Let me begin with the bones of the movie itself. It is being billed as a horror film which it is not. There was nothing scary about this movie at all. If anything it was a bit humorous with Nicholas Cage's character screaming obscenities at every turn and trying to kung-fu his way out of a group of people. The script, the acting, the pace, etc. were not what I would have expected from a major motion picture featuring actors such as Nick Cage and Ellen Burstyn. This left me wondering if director, Neil LeBute, was trying to create a more B-movie feel. If so, he was successful. I have seen better acting from the no-names in the Saturday night flicks on the Sci-Fi Channel. Mansquito anyone?

Now, for the Paganism aspect. Let's start with a quote from the director.

"I said, 'I like the idea of honey and I want to make this a matriarchy.' So it all fit with the idea of honey because of the colony and the queen bee. I just shifted the entire gender and kind of central hierarchy to be this world of women. I thought that would be a really interesting place. In the original there was this clash of religions, of basically paganism and Christianity, and then this kind of look at fanaticism. I thought, 'Well, they did it very well and that's not something I necessarily (want to do).' While I'd been interested in religions, myself, I've always been interested in this loose clash between men and women."

- Neil LaBute, director of the 2006 remake of 'The Wicker Man'

Yes, LeBute shifted the power to the females. In doing so he created a group of women who were portrayed as nothing more than crazed fanatics who use little children to help them commit murder. Their reason for murder - The Goddess needs a sacrifice.

At this point in the film I thought my head was going to explode. All I could think was "Oh great. Now we'll be seen as crazy, man-hating murderers who cut the tongues out of our men to keep them from rebelling." That's right. Not one word was uttered by a man living in the town of Summersisle during the entire film. I may have heard a random grunt, but only once.

Bees and honey are sacred to the people of the island. At one point Sister Summersilse, played by Ellen Burstyn, mentions that her Celtic ancestors settled on the island. The only Celtic Goddess I can think of associated with bees is Brigid. How do you suppose Brigantian's would feel about this warped portrayal?

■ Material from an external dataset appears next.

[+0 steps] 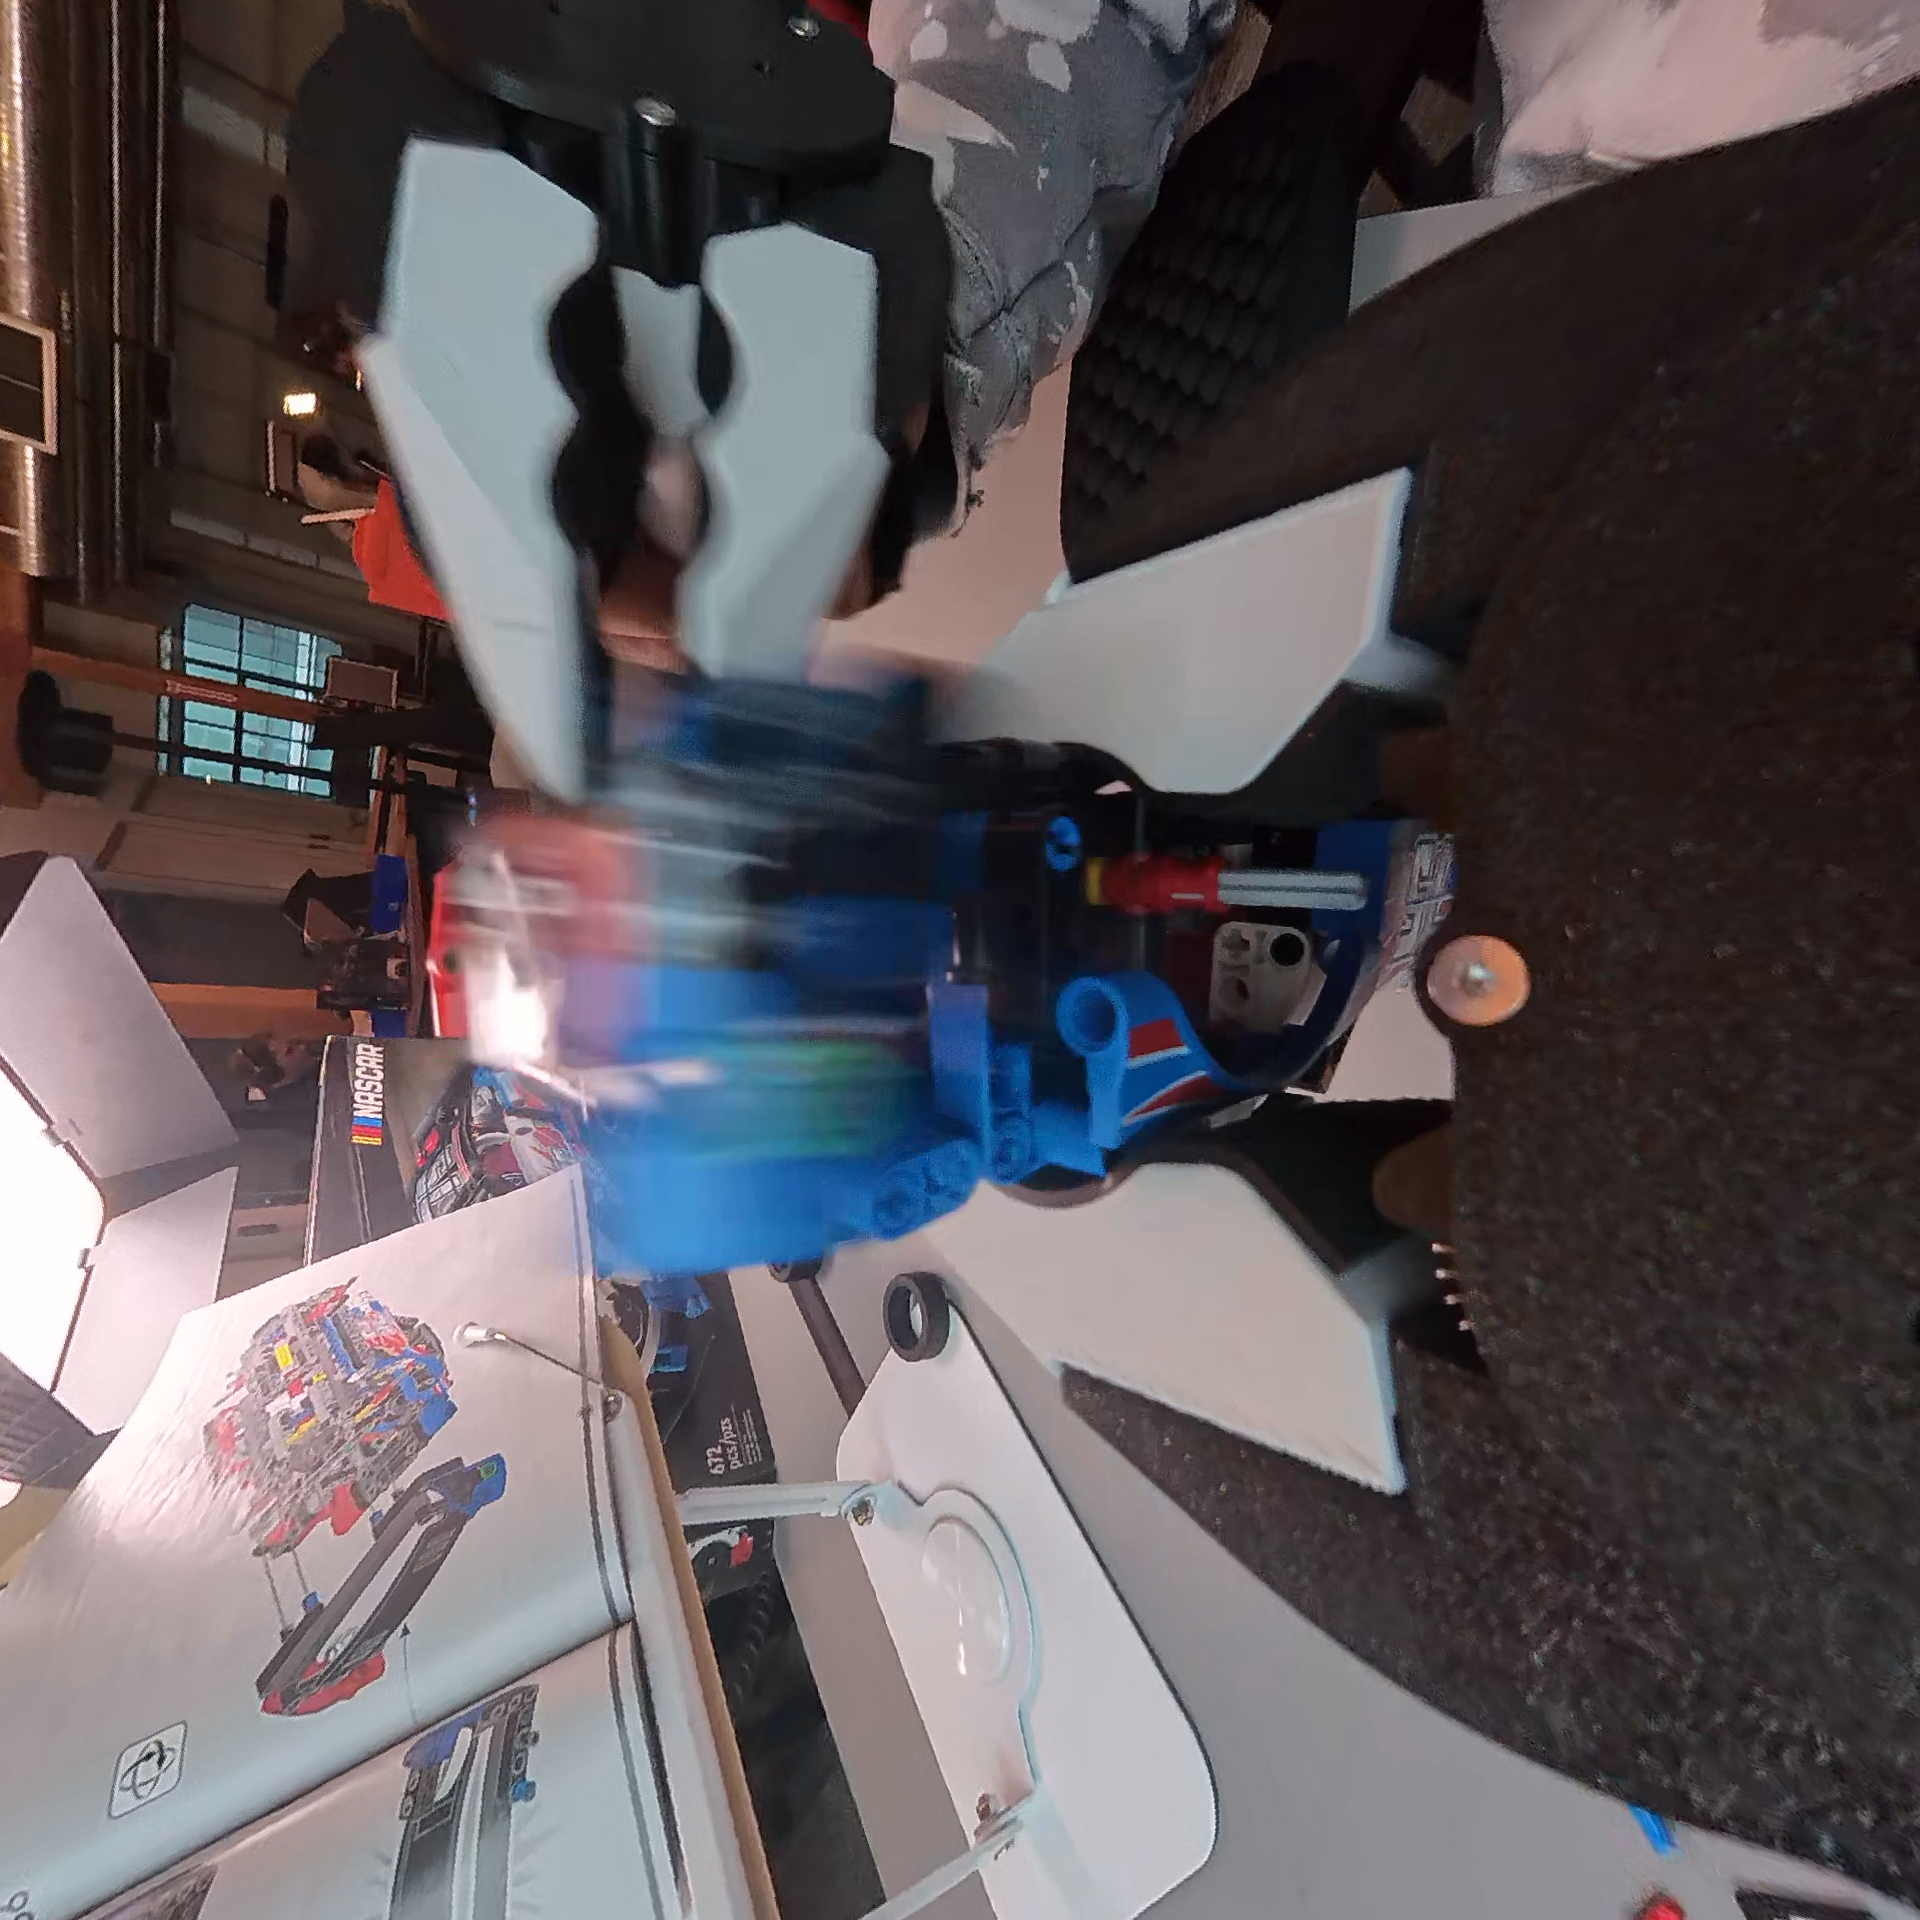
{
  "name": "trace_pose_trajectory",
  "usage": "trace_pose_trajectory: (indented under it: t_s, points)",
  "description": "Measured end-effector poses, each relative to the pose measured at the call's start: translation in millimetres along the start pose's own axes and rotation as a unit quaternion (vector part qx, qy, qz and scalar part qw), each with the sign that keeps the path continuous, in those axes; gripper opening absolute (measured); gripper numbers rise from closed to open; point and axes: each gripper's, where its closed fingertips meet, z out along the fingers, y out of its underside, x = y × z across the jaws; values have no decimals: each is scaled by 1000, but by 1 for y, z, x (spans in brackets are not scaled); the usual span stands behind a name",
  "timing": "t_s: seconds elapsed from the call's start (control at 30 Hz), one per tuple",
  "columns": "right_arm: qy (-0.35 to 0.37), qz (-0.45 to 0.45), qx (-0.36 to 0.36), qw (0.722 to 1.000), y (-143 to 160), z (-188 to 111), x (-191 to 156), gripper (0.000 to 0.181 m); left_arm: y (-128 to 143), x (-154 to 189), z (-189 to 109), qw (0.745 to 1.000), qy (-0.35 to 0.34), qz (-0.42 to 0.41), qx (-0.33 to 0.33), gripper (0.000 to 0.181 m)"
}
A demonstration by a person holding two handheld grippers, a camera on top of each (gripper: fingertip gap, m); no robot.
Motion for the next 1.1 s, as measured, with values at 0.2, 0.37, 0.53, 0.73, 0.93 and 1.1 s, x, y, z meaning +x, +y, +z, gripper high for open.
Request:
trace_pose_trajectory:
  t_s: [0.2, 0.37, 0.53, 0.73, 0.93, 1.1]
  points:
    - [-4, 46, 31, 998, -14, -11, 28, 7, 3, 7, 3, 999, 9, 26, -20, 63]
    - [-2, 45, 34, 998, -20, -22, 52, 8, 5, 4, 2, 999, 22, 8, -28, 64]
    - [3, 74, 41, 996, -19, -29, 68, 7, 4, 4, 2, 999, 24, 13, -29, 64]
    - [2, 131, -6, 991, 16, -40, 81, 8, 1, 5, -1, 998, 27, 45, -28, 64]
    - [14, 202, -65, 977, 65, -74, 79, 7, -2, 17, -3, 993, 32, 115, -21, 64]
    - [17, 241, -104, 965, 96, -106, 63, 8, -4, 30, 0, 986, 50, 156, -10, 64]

So, sweet Sister Summersilse is the Queen Bee in a colony full of crazy women and drone-like males. She claims that they love their men but evidently they are to be seen, sexed up, and never heard. I'm not even sure about the sexed up part since the women left the island to find mates and returned when they were pregnant. There is even a hint of infanticide cleverly injected by the writer. In one scene Sister Summersilse is asked what is done if one of the women on the island gives birth to a boy. Her reply; "That depends." In another scene we see aborted fetuses, presumably male, in jars of formaldehyde.

With all of the gender issues already flooding our Pagan communities did we really need this portrayal of Goddess women? The only reason to see this film is to be prepared when asked about its contents and to be ready to set people straight about what it means to follow the Goddess. While individual answers to that question vary, there are actually some things we can agree upon. This film, in my opinion, is a slap in the face to most (if not all) of them.

According to the earlier article I posted on this topic, Fiona Horne was an unofficial consultant to the director. If I was Fiona I would denounce the film as soon as possible as a dramatized portrayal of an ancient MYTH and its ANCIENT (as opposed to modern) practice. Hopefully it will help to simply tell folks that this is only a movie and nothing more.